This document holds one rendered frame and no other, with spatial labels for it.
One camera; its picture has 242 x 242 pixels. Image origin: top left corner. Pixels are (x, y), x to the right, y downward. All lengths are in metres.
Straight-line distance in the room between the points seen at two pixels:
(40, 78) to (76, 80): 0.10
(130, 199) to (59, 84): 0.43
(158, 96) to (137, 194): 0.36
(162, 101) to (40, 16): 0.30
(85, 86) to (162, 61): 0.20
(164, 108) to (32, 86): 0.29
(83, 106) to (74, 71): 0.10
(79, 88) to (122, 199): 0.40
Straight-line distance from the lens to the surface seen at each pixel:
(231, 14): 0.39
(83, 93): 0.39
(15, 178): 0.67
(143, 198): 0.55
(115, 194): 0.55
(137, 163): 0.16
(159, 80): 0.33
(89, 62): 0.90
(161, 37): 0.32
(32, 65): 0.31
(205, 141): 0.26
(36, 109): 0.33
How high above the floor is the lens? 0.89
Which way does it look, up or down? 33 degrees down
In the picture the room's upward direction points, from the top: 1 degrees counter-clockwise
_ _ _ _ _ _ _
PROBLEM:
Count how many lines in the data contain the word "pixels". Reply with that number only.

WRITTEN ANSWER:
2